Scientific classification
- Kingdom: Animalia
- Phylum: Mollusca
- Class: Gastropoda
- Subclass: Caenogastropoda
- Order: Neogastropoda
- Family: Columbellidae
- Genus: Aesopus
- Species: A. sanctus
- Binomial name: Aesopus sanctus Dall, 1919

= Aesopus sanctus =

- Authority: Dall, 1919

Species of gastropod

Aesopus sanctus, common name the Santa Monica dovesnail, is a species of sea snail, a marine gastropod mollusk in the family Columbellidae, the dove snails.

==Description==
The length of the shell attains 4.3 mm, its diameter 1.6 mm.

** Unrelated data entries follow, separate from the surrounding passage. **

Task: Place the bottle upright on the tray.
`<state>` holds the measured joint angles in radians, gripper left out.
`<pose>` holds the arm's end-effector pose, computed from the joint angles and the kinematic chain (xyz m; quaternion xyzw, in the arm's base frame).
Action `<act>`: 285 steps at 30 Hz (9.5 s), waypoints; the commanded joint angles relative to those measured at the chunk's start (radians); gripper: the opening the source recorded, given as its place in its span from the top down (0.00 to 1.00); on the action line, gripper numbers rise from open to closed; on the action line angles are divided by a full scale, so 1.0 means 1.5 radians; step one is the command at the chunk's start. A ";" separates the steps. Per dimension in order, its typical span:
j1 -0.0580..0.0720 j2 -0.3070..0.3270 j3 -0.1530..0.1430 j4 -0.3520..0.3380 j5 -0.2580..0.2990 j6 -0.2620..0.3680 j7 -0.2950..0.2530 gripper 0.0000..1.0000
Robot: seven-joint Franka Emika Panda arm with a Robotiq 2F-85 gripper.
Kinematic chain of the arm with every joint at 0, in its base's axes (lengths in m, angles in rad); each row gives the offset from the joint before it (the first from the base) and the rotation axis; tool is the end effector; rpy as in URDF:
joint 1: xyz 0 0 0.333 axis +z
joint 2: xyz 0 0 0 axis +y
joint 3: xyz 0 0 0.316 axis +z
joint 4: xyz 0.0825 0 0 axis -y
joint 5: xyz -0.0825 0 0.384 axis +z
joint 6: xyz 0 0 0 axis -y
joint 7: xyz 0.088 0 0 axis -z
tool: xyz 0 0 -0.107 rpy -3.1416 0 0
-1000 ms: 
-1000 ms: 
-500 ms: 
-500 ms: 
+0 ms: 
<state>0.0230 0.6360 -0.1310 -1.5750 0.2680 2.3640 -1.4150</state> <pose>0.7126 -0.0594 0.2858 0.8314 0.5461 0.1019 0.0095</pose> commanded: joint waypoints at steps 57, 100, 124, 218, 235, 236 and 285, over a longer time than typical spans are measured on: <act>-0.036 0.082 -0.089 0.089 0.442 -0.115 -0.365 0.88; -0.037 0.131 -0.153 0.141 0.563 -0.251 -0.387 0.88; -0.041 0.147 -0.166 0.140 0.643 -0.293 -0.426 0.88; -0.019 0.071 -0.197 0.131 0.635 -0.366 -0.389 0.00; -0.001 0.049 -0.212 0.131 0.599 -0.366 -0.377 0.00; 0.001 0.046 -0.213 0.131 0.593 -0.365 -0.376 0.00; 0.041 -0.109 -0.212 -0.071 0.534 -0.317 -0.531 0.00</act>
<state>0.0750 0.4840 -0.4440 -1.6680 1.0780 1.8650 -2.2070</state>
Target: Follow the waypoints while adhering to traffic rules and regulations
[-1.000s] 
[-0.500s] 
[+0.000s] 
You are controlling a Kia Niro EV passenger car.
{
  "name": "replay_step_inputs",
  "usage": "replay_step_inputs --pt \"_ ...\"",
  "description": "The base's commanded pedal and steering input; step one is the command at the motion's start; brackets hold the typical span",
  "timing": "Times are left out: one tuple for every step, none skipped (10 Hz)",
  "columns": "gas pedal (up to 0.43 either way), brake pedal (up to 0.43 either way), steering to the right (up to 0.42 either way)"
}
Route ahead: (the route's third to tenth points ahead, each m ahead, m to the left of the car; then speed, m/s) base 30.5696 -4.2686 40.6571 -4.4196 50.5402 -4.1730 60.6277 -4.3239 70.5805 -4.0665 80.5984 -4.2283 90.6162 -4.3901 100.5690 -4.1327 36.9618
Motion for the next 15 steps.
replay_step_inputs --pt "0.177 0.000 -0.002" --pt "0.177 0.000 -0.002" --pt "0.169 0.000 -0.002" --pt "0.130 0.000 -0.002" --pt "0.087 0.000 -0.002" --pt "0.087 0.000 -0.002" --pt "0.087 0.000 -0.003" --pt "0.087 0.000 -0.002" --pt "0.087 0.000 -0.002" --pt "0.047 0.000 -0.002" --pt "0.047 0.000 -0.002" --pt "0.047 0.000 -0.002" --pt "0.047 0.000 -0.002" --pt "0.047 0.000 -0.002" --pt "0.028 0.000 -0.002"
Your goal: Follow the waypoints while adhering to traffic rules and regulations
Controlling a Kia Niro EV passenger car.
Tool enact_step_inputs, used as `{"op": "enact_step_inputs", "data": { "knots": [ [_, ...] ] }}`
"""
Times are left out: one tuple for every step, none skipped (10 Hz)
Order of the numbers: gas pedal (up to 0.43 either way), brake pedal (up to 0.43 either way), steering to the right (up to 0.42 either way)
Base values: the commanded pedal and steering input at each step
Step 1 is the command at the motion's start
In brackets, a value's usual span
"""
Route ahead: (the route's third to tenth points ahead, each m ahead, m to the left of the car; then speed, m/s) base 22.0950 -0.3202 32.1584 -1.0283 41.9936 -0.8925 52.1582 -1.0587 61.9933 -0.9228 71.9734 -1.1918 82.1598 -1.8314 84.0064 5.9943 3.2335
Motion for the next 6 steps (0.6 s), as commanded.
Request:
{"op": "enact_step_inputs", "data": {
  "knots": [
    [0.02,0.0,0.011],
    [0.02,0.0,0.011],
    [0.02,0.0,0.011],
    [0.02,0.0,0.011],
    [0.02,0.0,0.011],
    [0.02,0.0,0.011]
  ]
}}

(Original description) The shell is small and light pinkish-brown, with just under five whorls. One of these whorls forms a globose, smooth protoconch. The suture is distinct. The whorls are moderately convex. The aperture is simple and short. The columella is smooth, twisted, and shorter than the outer lip. The entire surface of the shell is minutely and evenly striated in a spiral pattern.

==Distribution==
This marine species occurs off San Pedro, Los Angeles County, California, to Gulf of California, Mexico, in subtidal waters to 60 mm; also off Panama.

Fossils have been found in Late/Upper Pleistocene strata in California (0.12900 to 0.01170 Ma).